Instructions to follow:
From the entries below, report how many lines contain the string "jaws". Only the number is wanted.

** Data shown follows **

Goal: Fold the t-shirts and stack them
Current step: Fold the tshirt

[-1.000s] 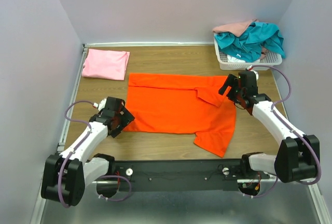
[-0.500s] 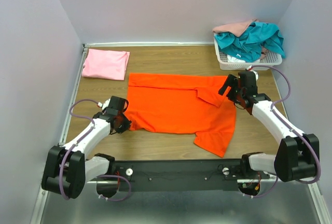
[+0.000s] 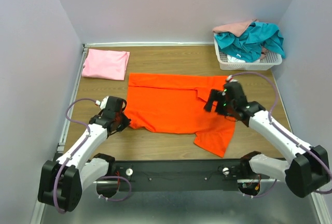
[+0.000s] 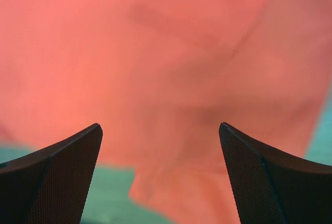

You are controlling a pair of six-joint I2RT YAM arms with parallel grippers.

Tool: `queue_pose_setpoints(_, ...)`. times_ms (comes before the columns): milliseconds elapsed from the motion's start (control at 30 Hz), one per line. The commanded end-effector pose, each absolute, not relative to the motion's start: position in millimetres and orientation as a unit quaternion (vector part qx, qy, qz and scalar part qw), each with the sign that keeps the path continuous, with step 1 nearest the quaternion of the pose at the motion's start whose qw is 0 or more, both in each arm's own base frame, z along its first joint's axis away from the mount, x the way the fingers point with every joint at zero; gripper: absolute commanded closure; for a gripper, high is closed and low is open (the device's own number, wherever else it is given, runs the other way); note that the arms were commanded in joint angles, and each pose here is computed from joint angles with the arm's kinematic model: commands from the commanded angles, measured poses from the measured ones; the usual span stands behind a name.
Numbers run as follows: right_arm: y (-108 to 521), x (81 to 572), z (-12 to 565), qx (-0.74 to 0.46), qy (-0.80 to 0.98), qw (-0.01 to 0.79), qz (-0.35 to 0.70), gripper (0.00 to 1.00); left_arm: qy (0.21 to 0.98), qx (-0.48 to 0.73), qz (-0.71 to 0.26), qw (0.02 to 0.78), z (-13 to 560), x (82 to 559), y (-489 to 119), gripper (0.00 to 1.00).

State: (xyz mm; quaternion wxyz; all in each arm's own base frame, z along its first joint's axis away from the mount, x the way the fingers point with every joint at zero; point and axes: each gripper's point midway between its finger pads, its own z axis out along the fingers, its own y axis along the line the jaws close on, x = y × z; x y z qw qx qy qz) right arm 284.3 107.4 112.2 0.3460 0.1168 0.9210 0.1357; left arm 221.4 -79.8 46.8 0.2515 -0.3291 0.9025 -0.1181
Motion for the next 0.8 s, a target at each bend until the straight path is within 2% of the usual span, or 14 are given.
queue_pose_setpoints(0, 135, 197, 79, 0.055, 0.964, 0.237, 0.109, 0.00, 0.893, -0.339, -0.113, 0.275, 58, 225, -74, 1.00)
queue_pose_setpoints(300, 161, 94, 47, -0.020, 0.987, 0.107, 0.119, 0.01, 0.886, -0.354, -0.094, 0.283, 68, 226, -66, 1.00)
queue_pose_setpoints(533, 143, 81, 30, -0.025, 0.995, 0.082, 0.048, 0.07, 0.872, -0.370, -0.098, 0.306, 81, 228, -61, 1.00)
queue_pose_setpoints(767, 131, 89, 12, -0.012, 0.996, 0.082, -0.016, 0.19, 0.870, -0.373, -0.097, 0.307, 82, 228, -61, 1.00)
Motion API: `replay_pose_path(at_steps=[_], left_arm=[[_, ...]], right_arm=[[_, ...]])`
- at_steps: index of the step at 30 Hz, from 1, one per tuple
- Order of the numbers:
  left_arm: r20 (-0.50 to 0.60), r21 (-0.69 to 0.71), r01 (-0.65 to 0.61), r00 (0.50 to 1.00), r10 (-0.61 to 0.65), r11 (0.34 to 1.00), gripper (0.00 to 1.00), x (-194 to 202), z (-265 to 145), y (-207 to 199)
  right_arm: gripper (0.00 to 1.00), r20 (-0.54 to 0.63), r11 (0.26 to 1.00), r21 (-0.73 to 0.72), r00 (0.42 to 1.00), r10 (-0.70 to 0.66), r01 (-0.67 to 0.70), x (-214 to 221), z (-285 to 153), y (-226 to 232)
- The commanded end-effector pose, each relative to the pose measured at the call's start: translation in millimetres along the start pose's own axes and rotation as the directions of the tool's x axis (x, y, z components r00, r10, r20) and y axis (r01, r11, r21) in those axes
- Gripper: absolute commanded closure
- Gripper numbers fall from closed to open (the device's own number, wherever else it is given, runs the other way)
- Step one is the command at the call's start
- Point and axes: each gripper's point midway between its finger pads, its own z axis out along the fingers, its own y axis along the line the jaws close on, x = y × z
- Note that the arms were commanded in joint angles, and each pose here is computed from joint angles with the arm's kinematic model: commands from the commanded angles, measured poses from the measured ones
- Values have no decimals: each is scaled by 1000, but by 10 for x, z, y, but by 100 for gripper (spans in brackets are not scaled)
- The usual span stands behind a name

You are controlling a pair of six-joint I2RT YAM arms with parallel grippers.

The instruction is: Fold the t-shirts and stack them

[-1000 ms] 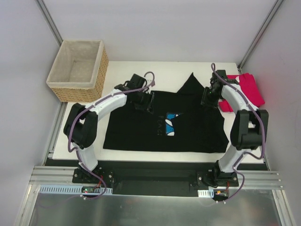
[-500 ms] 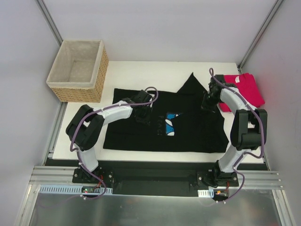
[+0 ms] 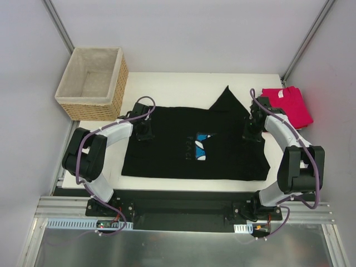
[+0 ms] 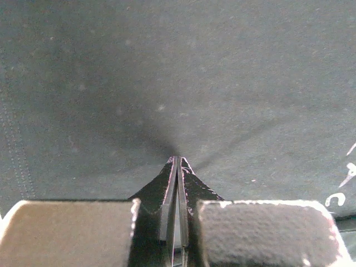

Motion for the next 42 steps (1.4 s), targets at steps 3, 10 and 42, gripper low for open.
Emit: replay_pose_path(at_steps=[3, 10, 42], left_arm=[[42, 68, -8, 999, 5, 998, 100, -194, -52, -223], [32, 56, -20, 999, 18, 998, 100, -146, -31, -174], [-195, 16, 85, 978, -81, 996, 100, 314, 283, -66]], right_arm=[[99, 56, 998, -18, 997, -56, 57, -253, 36, 86], [99, 36, 995, -19, 995, -93, 93, -496, 152, 175], [99, -274, 993, 118, 962, 3, 30, -150, 774, 231]])
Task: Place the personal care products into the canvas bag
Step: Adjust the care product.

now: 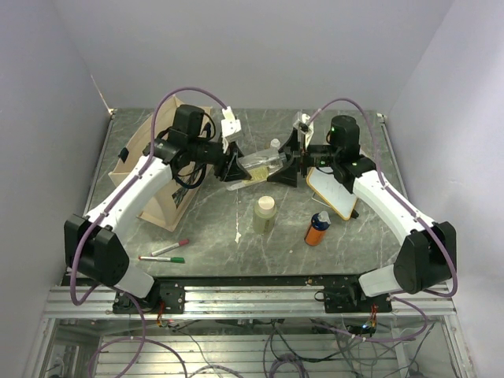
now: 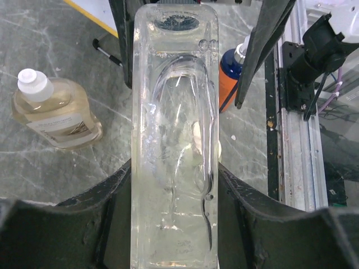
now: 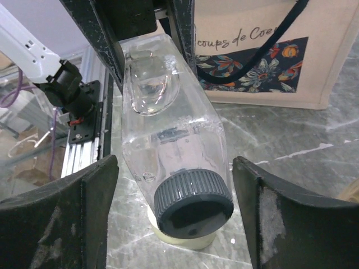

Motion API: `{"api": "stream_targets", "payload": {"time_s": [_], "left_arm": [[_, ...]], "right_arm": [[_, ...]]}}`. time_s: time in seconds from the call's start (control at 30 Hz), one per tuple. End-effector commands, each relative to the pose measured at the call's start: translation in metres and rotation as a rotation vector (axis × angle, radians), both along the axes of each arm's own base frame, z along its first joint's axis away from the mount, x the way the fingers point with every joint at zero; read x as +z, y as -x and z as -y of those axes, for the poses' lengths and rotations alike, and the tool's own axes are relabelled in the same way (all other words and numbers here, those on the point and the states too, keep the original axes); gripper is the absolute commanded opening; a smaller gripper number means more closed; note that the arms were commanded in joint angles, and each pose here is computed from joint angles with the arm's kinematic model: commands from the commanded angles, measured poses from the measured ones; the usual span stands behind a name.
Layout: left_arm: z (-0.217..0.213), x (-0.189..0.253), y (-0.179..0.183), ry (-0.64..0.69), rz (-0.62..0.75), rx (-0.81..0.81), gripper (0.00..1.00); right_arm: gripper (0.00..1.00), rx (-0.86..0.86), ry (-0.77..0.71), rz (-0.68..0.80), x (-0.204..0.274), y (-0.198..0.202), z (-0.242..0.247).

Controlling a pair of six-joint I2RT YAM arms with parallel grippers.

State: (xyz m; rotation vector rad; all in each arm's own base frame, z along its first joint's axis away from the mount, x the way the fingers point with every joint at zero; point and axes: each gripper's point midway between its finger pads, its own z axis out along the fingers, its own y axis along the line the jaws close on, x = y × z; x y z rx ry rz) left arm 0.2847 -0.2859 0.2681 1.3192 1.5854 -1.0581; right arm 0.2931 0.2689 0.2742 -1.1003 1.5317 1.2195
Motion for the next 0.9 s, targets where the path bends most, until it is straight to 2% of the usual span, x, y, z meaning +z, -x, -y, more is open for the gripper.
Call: {"api": "stream_targets", "payload": {"time_s": [0.0, 0.13, 0.17, 0.2, 0.23, 0.27, 0.33, 0.47, 0.53, 0.6, 0.87], "left_arm": [[0.01, 0.054, 0.013, 0.154, 0.134, -0.084, 0.07], [0.011, 0.046, 0.009, 0.152, 0.123, -0.07, 0.07], [0.011, 0.042, 0.008, 0.148, 0.115, -0.067, 0.07], [0.011, 0.037, 0.007, 0.141, 0.107, -0.062, 0.07], [0.011, 0.033, 0.005, 0.135, 0.101, -0.057, 0.07], [0.011, 0.03, 0.003, 0.128, 0.097, -0.051, 0.08], [0.01, 0.025, -0.002, 0.11, 0.093, -0.031, 0.19], [-0.005, 0.026, -0.02, 0.033, 0.133, 0.078, 0.58], [-0.017, 0.026, -0.031, -0.023, 0.17, 0.16, 0.7], [-0.029, 0.028, -0.041, -0.075, 0.215, 0.243, 0.98], [-0.081, 0.048, -0.054, -0.218, 0.325, 0.514, 0.99]], "right_arm": [[0.75, 0.043, -0.067, 0.009, 0.011, 0.006, -0.003], [0.51, 0.06, -0.105, -0.017, 0.019, 0.007, -0.006], [0.4, 0.062, -0.11, -0.022, 0.02, 0.007, -0.006], [0.2, 0.057, -0.114, -0.025, 0.021, 0.005, -0.007], [0.04, 0.046, -0.116, -0.033, 0.021, 0.003, -0.007], [0.0, 0.035, -0.116, -0.038, 0.021, 0.001, -0.008], [0.0, 0.01, -0.099, -0.041, 0.019, -0.006, -0.007], [0.0, -0.071, -0.038, -0.018, 0.018, -0.025, -0.002], [0.0, -0.121, -0.02, -0.015, 0.019, -0.036, 0.001], [0.0, -0.156, -0.001, -0.012, 0.018, -0.044, 0.003], [0.0, -0.287, 0.153, 0.003, 0.004, -0.076, 0.012]]}}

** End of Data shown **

Answer to this task:
3